Birdmen

Lawrence Goldstone tells the story of the decade when men took to the air.

Birdmen, by Lawrence Goldstone, Random House, 448 pp.

Humanity has been fascinated with flight since the beginning of civilization, an obsession that has manifested itself in a variety of ways, from depictions of Christian angels with wings sprouting out of their backs to Roman slaves who were forced to jump to their deaths by flight-obsessed scientists. In Birdmen: The Wright Brothers, Glenn Curtiss and the Battle to Control the Skies, author Lawrence Goldstone paints a picture of the decade when that ancient ambition first became a reality and humanity actually took to the skies.

The central story in Goldstone’s book revolves around the rivalry between the Wright brothers and fellow aviation entrepreneur Glenn Curtiss, a rivalry that eventually degenerated into a quest for revenge. In the years following their early flight experiments at Kitty Hawk, the moralistic, uptight Wright brothers waged a legal war against the other enthusiastic inventors and entrepreneurs in the burgeoning field of aviation. The brothers sought a monopoly for their flying systems, requesting licensing fees and 20 percent of the purchase price of every airplane sold. But Wilbur died during the legal battle, working himself into an early grave due to his obsession with exacting retribution from Curtiss. When Orville finally won legal rights to those repayments, he only enforced the policy on Curtiss, claiming that Curtiss’s actions drove Wilbur to his death. 

Goldstone argues that this cutthroat patent war and the Wrights’ attempts to quash competition effectively destroyed American aviation for several years – for example, during World War I, no American airplane design was deemed effective for military flying. Goldstone argues that even though some of the Wrights’ concerns may have been valid, both Curtiss, an innovator and a master builder, and the Wrights, visionary architects, were necessary to move the field forward.

Any scientific history is partially the history of the larger-than-life personalities that shaped the field. In Goldstone’s book, the personalities of the Wright brothers and Curtiss leap off the page. Curtiss was associated with daredevil flying and stunts, and the Wright brothers with caution and bad showmanship.

But “Birdmen” is also full of personalities and figures that are even more interesting than the Wrights and Curtiss: the daredevil flyers that threw caution to the wind, took to the skies, and performed often-deadly feats. It is these men and women whose stories come to life even more than those of the Wrights and Curtiss: young people spurred by glory to perform tricks that they knew would eventually result in their death.

One such aviator, Lincoln Beachey, told reporters that crowds of eager onlookers came to see his stunts because they were waiting for him to die. He attempted to retire from aviation in 1913, citing the deaths of many acquaintances and fellow aviators in horrible crashes. But he was lured back by the challenge of performing a loop in the air, and eventually ended up drowning in a plane crash. Another daredevil, John Moisant, spontaneously flew from Paris to London with a passenger and became a famous fixture of the American aviation scene until he was killed in a horrific crash in New Orleans. It’s easy for the modern imagination to latch onto these tales of brave and foolish young men and women spurred to the skies against all rationality.
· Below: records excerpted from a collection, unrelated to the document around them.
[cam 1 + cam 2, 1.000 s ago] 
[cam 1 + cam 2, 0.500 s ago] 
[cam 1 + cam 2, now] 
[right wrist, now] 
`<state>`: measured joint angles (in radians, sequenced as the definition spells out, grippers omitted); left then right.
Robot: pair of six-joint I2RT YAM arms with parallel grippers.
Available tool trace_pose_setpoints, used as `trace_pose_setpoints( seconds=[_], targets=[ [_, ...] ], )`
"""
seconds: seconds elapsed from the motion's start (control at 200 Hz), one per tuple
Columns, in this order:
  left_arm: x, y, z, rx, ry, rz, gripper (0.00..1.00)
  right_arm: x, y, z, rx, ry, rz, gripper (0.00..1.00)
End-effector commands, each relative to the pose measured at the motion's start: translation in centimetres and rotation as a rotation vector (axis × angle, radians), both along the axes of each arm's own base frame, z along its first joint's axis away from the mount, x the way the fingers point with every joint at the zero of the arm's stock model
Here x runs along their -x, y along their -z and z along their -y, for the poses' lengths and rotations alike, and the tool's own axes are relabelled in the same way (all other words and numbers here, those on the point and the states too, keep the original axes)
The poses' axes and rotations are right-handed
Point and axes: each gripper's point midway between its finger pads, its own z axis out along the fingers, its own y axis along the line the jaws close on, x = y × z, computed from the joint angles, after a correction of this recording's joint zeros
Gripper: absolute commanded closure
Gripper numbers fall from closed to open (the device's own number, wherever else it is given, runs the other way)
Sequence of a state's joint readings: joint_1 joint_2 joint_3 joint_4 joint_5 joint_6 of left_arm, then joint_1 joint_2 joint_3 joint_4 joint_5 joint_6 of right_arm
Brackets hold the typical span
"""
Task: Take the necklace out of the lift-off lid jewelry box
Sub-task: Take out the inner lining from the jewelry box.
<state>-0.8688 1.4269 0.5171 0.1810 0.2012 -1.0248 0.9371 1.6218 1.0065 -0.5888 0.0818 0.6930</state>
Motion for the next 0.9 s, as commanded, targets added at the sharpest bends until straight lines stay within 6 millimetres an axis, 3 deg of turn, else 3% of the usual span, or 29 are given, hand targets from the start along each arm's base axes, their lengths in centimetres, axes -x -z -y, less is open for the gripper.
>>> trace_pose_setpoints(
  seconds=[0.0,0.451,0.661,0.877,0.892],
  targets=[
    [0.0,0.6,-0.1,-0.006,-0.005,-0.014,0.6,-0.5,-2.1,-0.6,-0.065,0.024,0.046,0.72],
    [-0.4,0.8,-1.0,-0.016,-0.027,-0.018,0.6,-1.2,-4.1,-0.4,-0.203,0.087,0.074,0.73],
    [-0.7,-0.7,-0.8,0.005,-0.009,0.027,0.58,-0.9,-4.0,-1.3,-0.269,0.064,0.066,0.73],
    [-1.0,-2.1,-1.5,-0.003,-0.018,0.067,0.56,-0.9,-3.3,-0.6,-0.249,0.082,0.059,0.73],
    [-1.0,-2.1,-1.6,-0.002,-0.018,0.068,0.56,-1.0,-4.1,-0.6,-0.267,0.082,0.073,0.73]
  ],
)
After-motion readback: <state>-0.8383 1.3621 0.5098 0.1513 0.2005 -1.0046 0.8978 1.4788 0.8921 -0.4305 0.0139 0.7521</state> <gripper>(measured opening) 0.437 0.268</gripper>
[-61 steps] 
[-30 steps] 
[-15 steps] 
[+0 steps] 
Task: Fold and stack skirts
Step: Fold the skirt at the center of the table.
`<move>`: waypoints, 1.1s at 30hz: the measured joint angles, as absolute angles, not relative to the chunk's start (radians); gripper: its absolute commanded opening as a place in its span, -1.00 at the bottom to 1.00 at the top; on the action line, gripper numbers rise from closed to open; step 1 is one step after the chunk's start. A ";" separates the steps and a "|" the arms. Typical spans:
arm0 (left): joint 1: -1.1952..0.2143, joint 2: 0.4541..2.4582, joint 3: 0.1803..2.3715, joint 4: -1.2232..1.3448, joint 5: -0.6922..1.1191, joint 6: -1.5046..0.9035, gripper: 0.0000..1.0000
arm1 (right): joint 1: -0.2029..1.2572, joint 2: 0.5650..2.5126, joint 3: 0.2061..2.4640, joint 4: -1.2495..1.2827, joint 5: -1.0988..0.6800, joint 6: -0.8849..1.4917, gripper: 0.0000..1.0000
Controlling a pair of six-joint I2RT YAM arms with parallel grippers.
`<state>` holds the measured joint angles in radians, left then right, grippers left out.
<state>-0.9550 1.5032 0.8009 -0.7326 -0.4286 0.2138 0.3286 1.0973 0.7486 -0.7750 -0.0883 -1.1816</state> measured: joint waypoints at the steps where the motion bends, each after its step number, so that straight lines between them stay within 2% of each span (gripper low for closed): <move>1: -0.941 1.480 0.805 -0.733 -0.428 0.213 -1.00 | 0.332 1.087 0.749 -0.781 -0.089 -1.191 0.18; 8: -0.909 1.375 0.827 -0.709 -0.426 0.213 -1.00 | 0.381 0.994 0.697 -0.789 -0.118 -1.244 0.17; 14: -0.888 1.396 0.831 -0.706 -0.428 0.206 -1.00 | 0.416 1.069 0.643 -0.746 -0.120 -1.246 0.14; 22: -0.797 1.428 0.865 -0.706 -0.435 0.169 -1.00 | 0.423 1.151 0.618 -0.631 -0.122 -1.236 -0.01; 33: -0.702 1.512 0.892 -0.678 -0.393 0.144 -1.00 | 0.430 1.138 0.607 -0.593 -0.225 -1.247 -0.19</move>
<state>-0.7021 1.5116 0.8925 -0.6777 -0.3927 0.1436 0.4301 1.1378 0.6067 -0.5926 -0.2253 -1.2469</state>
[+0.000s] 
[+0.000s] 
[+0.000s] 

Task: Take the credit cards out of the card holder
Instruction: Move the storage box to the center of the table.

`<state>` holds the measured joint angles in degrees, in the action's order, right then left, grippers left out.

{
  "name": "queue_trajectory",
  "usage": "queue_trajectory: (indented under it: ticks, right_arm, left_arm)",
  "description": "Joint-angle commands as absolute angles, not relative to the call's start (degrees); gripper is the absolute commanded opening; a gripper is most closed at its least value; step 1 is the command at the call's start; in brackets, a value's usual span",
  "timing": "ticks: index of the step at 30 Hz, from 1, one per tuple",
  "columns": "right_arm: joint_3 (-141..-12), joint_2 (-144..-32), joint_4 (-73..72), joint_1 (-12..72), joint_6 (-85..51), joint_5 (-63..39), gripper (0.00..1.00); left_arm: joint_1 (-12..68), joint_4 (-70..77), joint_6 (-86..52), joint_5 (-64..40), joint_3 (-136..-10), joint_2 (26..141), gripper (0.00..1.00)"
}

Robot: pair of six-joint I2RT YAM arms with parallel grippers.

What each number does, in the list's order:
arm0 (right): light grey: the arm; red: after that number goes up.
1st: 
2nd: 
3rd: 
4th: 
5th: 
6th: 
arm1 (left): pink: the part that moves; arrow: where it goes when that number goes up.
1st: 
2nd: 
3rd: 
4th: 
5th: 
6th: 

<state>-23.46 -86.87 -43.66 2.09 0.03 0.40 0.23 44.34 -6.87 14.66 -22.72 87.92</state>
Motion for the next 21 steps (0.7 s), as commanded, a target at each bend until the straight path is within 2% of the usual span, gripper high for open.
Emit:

But perhaps the most compelling passages in Goldstone’s book are those that describe the public’s reaction to seeing flying machines. In those years, Americans flocked to exhibitions and competitions across the country to see man fly for the first time. One Times reporter, standing in a crowd watching a race from Battery Park, wrote that the throng around him fell silent as a plane soared overhead, and that “seeing [an airplane fly] was something like meeting a ghost.”

Of course, there was a dark side to the public’s fascination with aviation. As Beachey pointed out, some people attended airshows because of a fascination with the morbid. Whenever an aviator crashed and died, spectators would swarm the wreckage, looking for souvenirs to take away. In one instance, when an aviator crashed at a state fair in Georgia, spectators stole his collar, tie, gloves and cap out of the detritus of his ruined airplane. Also during that time, the US government was beginning to invest in airplanes for military usage, and during World War I, aviators flew in battle for the first time. 

Ultimately, Goldstone’s book is the history of the development of an integral part of the modern world and a fascinating portrayal of how a group of men and women achieved a dream that had captivated humanity for centuries. Modern readers will be intrigued by his portrait of a world where flying was just becoming a reality and where seeing an airplane cutting through the sky overhead was as ethereal and unbelievable as seeing a ghost. 

Emily Cataneo is a Monitor contributor.